STATE BUDGET — COST-OF-LIVING INCREASES
224. Ms M.J. DAVIES to the Premier:
I am not sitting down this time!
I
refer to reports that demand for Foodbank services has more than doubled since
2020, with daily average customer numbers
in Bunbury alone jumping from 20 to nearly 80, despite our state's
financial position. How is it that in a state as wealthy as Western Australia,
with an eye-watering budget surplus, we have so many families struggling to
make ends meet in not only Perth city, but also our regions?
Mr M.
McGOWAN replied:
That was a very broad question.
Obviously, when you are in government, you do lots of things. We have taken the
stance in our time in office that we had to concentrate on getting Western Australians
back to work, and that is what we have done. We have created over 150 000 new
jobs in Western Australia during our time in office, despite going through a global
pandemic that floored economies all over the world. We have been the only
mainland state that did not go into recession over the course of the pandemic.
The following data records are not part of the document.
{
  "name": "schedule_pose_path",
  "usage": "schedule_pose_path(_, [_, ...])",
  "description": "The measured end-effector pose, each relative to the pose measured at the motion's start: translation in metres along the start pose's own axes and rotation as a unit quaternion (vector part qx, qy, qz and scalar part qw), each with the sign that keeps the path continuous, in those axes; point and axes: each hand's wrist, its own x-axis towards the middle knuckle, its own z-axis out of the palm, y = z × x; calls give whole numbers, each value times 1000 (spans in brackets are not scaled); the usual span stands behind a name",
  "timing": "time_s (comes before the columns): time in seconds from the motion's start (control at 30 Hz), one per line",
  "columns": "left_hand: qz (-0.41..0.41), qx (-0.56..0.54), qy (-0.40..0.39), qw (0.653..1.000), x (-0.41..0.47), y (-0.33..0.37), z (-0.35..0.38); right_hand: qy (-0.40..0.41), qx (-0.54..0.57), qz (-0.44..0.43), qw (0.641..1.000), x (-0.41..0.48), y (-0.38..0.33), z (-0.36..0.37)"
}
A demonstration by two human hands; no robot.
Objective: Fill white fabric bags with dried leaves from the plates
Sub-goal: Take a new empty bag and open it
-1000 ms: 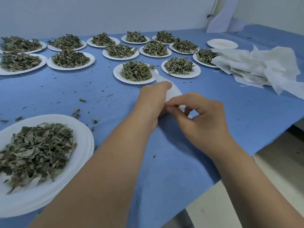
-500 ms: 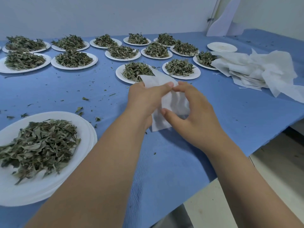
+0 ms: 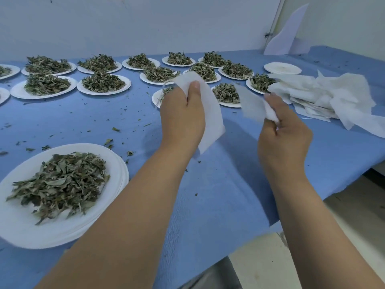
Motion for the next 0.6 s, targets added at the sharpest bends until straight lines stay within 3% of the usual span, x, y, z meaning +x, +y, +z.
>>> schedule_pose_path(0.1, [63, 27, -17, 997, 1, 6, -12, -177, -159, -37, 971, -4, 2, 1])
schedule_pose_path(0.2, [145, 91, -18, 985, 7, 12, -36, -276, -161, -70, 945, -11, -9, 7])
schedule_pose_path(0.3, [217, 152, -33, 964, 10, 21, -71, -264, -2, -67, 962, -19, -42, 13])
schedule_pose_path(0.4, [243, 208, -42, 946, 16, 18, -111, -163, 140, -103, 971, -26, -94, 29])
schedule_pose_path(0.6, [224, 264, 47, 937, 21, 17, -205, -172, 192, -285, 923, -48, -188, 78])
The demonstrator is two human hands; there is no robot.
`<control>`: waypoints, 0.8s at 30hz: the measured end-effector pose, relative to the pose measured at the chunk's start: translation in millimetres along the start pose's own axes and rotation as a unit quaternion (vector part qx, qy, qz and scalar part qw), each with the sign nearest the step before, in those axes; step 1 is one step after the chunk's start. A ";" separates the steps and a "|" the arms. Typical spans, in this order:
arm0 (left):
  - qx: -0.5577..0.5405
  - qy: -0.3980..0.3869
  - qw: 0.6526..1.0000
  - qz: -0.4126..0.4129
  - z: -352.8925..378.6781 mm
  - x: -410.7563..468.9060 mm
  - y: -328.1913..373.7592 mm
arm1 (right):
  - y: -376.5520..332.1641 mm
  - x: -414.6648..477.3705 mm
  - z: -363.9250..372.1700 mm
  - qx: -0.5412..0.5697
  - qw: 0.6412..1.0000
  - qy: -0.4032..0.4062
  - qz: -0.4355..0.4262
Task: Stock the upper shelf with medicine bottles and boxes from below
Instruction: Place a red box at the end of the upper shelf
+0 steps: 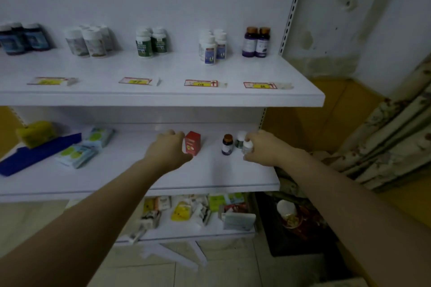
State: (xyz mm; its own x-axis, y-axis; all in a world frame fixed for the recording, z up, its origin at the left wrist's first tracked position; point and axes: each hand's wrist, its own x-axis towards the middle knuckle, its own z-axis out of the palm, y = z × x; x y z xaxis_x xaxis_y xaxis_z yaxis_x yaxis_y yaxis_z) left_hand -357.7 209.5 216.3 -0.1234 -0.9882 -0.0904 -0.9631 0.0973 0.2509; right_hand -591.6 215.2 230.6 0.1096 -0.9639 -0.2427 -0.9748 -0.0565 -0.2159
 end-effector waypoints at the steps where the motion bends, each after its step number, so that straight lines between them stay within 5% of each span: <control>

At the same time, because we managed to keep COVID out and because we put in
place, admittedly, reforms that had been talked about forever and never been
put in place, we managed to diversify the economy and ensure that far more Western
Australians have an array of jobs and opportunities than they did before. We
then put in place measures to ensure that more Western Australians could get
trained more affordably than ever before. We reversed many of the massive cost
increases for Western Australians to go and get trained that members opposite
had put in place. The cost of some courses went down by 72 per cent over our time in office, which has meant that a surge
of young Western Australians in particular, but also mature age
students, took the opportunity to go and get trained over this period.
Then,
as a consequence of our good financial management, we have invested in numerous
things. The public housing package that we announced last year was the biggest
investment in public housing ever seen in Western Australia. We put that
in place last year. We put a package in place to ensure that private owners who
wanted to go and own their own house could do so. We put that in place. We then
ensured, over COVID in particular, that we put in place a whole range of
measures to fund some of those not-for-profit organisations that help people in
need. I even went and met with the Lotteries Commission and asked it to totally
reorient its operations to support organisations like the one the member
mentioned and to make sure they had enough resources to support people over
this period.
We
then come to the cost-of-living pressures. We put up fees and charges by less
than half of what members opposite did in office over similar periods of
time. As the Minister for Energy said a minute ago, in some years the previous
government put up the price of electricity by 25 per cent for ordinary
families. We put in place a $600 credit on people's electricity bills
and opposition members attacked it and said they did not support it. They then
had the temerity and the hide to come in
here and complain about it and say that they now support it. I am actually not
sure whether members opposite support it or not. I do not think much of what
they say makes sense. I do not know whether members opposite support it, but
all those things we put in place over this period were to support Western Australians.
It is true that we have also focused on proper financial
management, which the opposition did not do in office and it was unsustainable. The opposition had us
heading to $44 billion worth of debt off a $5 billion base when it arrived
in office, and somehow it thought that was a good thing—loading up the
debt, losing the credit rating, increasing the interest payments.
What Western Australia needs and has
is a government that not only focuses on keeping the state strong, but also has
a strong stream of fairness running through it, which is exactly what we do.
All those things I just mentioned are in a strong stream of fairness so that Western
Australians can have opportunities they could not have before. That is what we
will do and what we continue to do. As the Minister for Community Services will
tell members, we have actually increased the
base funding for many of the not-for-profit organisations out there that
support people across the community to ensure that they have ongoing
funding to provide all those services. Our time in office has been punctuated
by good financial management, job creation and a whole range of social, health
and other programs that have helped families, and, at the same time, we are
keeping a real focus on cost-of-living pressures.